The death of Murphy Martin, the former Channel 8 anchor and Texas Stadium announcer, is one of those events that remind an old-timer like me of how irrevocably Dallas has changed from the city that shaped me as a teen and young adult. When Martin was dispensing the news at 6 and 10 with Bob Gooding, Dale Milford (soon to become a congressman) on weather and sports guy Verne Lundquist (soon to move on to bigger and better things, and to forget that he ever hosted "Bowling for Dollars" from Grand Prairie), Channel 8 was mired in third place in the ratings, and had been forever.
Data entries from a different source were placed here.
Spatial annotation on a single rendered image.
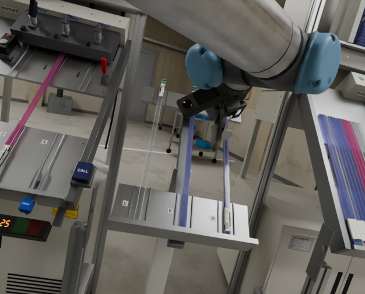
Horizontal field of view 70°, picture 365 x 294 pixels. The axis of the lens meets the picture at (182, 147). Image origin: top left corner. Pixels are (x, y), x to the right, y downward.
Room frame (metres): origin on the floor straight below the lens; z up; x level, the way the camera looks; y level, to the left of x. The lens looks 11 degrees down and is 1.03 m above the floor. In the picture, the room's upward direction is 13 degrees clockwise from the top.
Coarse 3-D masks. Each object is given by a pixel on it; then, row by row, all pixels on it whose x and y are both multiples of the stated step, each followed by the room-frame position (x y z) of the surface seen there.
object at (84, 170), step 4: (80, 164) 0.63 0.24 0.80; (84, 164) 0.64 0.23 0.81; (88, 164) 0.64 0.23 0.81; (76, 168) 0.62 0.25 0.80; (80, 168) 0.63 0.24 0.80; (84, 168) 0.63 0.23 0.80; (88, 168) 0.63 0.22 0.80; (76, 172) 0.62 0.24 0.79; (80, 172) 0.62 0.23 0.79; (84, 172) 0.62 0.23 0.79; (88, 172) 0.62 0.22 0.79; (76, 176) 0.61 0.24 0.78; (80, 176) 0.61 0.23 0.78; (84, 176) 0.61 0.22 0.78
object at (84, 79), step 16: (0, 16) 1.03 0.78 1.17; (0, 32) 0.97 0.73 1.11; (32, 48) 0.95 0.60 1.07; (0, 64) 0.86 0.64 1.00; (16, 64) 0.88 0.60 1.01; (32, 64) 0.90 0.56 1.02; (48, 64) 0.92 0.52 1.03; (64, 64) 0.94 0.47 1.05; (80, 64) 0.96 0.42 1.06; (96, 64) 0.98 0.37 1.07; (112, 64) 1.00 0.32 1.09; (32, 80) 0.85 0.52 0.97; (64, 80) 0.88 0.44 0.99; (80, 80) 0.90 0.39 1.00; (96, 80) 0.92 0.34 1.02; (96, 96) 0.88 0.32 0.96
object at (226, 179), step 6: (228, 144) 0.78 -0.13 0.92; (228, 150) 0.76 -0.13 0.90; (228, 156) 0.75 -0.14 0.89; (228, 162) 0.73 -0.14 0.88; (228, 168) 0.72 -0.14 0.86; (228, 174) 0.70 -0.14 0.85; (228, 180) 0.69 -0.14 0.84; (228, 186) 0.68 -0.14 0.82; (228, 192) 0.66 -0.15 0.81; (228, 198) 0.65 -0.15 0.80; (228, 204) 0.64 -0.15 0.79
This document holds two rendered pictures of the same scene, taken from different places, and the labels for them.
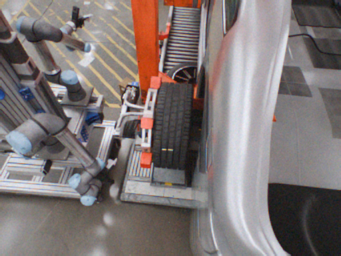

It was a time when Dallas and Fort Worth seemed like truly separate places — before D/FW Airport, before the word "metroplex" — that had been forced into a metropolitan area marriage by demographic bureaucrats in the Census Bureau. You could see undeveloped countryside in traveling between the two cities. And in that environment, there were two Dallas stations, Channels 4 and 8, and two Fort Worth stations, 5 and 11. To me, watching Channel 5, by far the market leader because it played to an audience in the far-flung rural counties, was like tuning in the news from a station in Waco. It just didn’t seem to care about Dallas. And Channel 11 was better known for Icky Twerp, the host of "Slam Bang Theater," and endless reruns of ’50s TV shows. I’m not even sure it had a news division.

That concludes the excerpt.